Si un bond de l’e-commerce a été observé en 2020, déjà en 2021 cette croissance a décliné, de sorte qu’en 2022, l’effet global de la crise a été généralement nul dans l’évolution de l’e-commerce sur 10 ans.
Car, en fait, la moitié de l’e-commerce est constituée de la vente de tickets (transports, logements, spectacles), qui s’est écroulée en 2020, tandis qu’en 2022 le consommateur a repris l’habitude d’acheter tantôt en boutique tantôt en ligne en fonction des circonstances.
Un bon plan ?
L’e-commerce reste encore marginal en Belgique, constituant maintenant de l’ordre de 10 % du commerce de détail.
Nous avons tous en tête le nom de sociétés valorisées en Bourse des milliards de dollars. Mais, sur le terrain, ce n’est pas vraiment l’eldorado : en Belgique, plus de 90 % des e-shops ne parviennent pas à dépasser les 100 000 euros de chiffres d’affaires. Difficile dès lors de pouvoir vivre uniquement de leur e-shop. Même durant l’année 2021 plutôt propice au commerce en ligne, un e-commerçant sur cinq a arrêté ses activités.
Beaucoup se sont lancés un peu à l’improvisation en ce domaine. Aussi, ils ne tiennent pas la dragée par rapport à ceux qui se sont fortement professionnalisés. Car effectivement, une poignée de starters ont adopté rapidement un fonctionnement très efficace et sont parvenus à percer à l’international.

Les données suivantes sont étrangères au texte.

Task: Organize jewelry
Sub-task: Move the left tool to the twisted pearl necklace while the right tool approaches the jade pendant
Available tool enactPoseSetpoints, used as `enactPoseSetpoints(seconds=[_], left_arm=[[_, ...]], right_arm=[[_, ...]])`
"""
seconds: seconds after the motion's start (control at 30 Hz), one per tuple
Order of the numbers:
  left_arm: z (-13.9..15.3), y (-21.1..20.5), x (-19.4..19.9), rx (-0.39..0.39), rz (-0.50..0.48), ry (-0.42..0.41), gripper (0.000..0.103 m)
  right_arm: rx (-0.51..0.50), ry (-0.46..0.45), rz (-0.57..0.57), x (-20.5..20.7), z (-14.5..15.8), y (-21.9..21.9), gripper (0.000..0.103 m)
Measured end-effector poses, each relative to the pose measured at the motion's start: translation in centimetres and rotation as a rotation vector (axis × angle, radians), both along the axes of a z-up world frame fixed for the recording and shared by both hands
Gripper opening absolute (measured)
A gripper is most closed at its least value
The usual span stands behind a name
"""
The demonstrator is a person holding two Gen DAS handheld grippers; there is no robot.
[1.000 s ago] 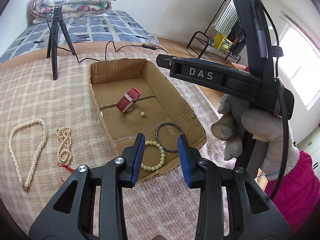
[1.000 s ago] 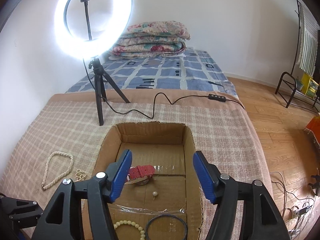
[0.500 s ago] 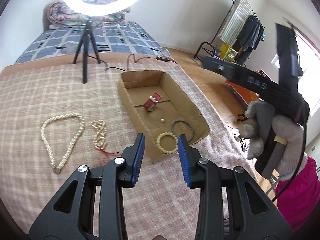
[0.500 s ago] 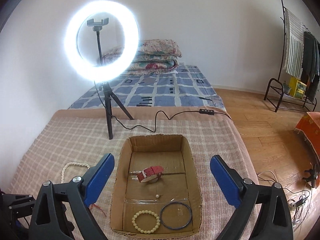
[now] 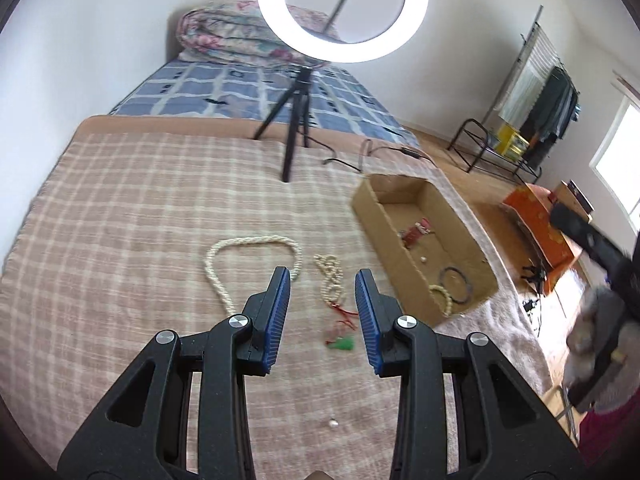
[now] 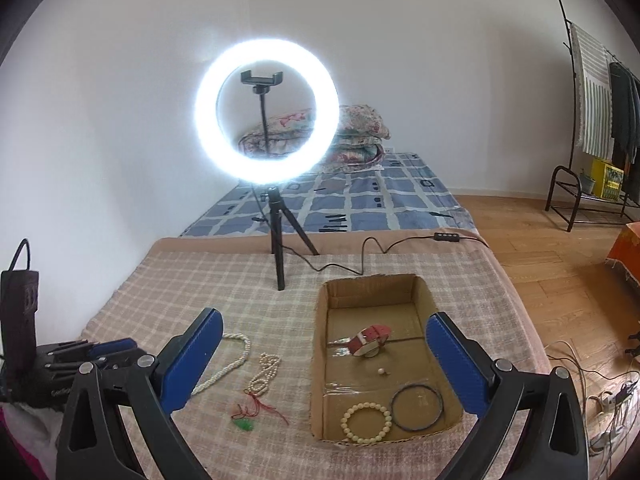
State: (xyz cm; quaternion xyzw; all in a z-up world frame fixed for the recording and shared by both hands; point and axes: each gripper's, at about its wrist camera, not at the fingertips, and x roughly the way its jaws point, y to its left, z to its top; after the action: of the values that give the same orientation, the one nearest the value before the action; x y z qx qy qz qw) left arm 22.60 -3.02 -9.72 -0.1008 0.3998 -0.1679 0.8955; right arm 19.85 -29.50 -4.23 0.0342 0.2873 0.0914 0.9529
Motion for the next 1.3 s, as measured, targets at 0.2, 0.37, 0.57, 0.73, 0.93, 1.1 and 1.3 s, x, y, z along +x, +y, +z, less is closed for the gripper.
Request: enactPoseSetpoints(seconds=[0.2,0.37,0.57,0.73,0.93,1.1,1.3], left_arm=[[-1.5,2.9,2.1,-0.01,0.034,0.062,0.034],[-3.2,4.1,3.3,-0.019,0.046,0.122,0.034],[-5.4,5.3,5.0,-0.05,0.062,0.204,0.034],[-7.5,5.7,6.3,-0.073,0.08,0.274,0.034],[-8.9,5.3,7.3,-0.073,0.079,0.312,0.033],[-10.1,5.5,7.8,-0.074,0.083,0.342,0.033],[-11.2,6.0,8.9,-0.121,0.102,0.381,0.033]], right_arm=[[-0.02,0.066,0.119,-1.1,-3.1,4.4,0.093],[-0.041,0.173,0.249,-1.3,-7.1,7.0,0.075],[-0.164,0.275,0.433,-1.5,-12.0,9.9,0.049],[-0.152,0.361,0.454,0.0,-15.6,9.8,0.041],[-0.193,0.406,0.471,1.8,-17.9,10.6,0.038],[-0.206,0.404,0.466,3.2,-18.7,11.2,0.038],[-0.187,0.418,0.482,4.5,-19.7,12.0,0.038]])
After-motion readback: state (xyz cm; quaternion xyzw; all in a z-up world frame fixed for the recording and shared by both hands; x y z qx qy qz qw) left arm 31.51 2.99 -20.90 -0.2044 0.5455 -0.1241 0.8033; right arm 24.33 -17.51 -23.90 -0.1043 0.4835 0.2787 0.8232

L’e-commerce, levier pour exporter
Et c’est probablement en ce domaine que la Belgique a le plus grand retard à rattraper : la balance commerciale en ligne est très déficitaire. Les Belges achètent sur des e-shops étrangers de l’ordre de 30 % de plus que le flux opposé. Nos voisins néerlandais, allemands, français grappillent chaque jour des parts de marché, sans compter les grandes marketplaces non européennes.
Il est un peu facile d’incriminer les coûts salariaux et les réglementations sociales belges pour expliquer le retard de l’offre e-commerce en Belgique. Inversement, certains rêveraient de sortir le pays de l’e-commerce, en croyant que c’est une menace pour le commerce local, alors que le consommateur a fait sienne l’approche "commerce connecté". Cela ressemble au combat dans les années 1960-1970 contre la grande distribution. Or, l’e-commerce de proximité constitue un filon en croissance, en valeur et en emplois.

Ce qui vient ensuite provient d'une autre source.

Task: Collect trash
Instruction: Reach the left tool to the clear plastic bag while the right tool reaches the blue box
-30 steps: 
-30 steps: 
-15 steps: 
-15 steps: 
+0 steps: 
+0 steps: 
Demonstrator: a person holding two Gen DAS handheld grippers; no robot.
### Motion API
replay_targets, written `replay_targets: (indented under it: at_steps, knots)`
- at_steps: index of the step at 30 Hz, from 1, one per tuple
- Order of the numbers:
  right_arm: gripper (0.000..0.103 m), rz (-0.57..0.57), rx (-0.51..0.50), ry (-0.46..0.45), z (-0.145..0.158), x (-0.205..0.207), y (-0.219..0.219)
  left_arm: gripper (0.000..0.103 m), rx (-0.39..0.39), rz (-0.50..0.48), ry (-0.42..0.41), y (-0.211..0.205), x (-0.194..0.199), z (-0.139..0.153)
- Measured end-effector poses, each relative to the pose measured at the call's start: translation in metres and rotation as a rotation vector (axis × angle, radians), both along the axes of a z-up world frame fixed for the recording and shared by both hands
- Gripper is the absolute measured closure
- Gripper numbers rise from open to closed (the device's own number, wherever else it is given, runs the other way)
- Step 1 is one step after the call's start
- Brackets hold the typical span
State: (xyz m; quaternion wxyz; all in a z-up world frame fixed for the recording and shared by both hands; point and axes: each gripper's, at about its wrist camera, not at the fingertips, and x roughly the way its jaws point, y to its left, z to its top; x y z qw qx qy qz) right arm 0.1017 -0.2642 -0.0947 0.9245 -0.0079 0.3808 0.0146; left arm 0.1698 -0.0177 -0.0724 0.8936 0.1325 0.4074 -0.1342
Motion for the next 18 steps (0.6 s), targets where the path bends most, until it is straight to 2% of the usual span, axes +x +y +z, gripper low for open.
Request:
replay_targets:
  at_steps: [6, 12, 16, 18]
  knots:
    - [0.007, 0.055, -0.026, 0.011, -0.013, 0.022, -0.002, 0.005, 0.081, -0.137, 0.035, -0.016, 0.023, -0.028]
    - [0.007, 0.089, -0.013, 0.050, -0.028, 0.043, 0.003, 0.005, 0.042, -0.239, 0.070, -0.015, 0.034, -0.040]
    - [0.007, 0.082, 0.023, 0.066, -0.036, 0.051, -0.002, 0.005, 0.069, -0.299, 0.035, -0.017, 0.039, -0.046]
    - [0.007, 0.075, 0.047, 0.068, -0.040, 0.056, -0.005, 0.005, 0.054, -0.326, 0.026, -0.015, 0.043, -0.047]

Des stratégies efficaces existent pour se positionner à côté de ces "ogres". Elles ne restent toutefois pas assez connues, les actions menées par les pouvoirs publics et fédérations professionnelles se limitant souvent à de la sensibilisation et à la découverte d’outils alors que les défis ne sont guère technologiques. Des efforts devraient encore être déployés pour former les décideurs d’entreprises à partir du bon pied en e-commerce et pour exporter en ligne.
Une enquête de terrain a révélé qu’une proportion importante d’entrepreneurs fait le constat rétrospectivement d’être partis du mauvais pied. Ils regrettent de s’y être mal préparés, en se focalisant souvent trop sur les aspects techniques et en ayant finalement un peu oublié que vendre en ligne, c’est avant tout respecter les règles de l’art du commerce : une bonne stratégie de différenciation commerciale, un sourcing bien négocié, un merchandising attrayant, un parcours-client soigné au niveau ergonomique, de l’empathie, un bon service après-vente, et, enfin, une bonne gestion !
Être commerçant n’a jamais été synonyme de job facile et juteux, mais être bien préparé à entreprendre augmente sensiblement les chances de succès.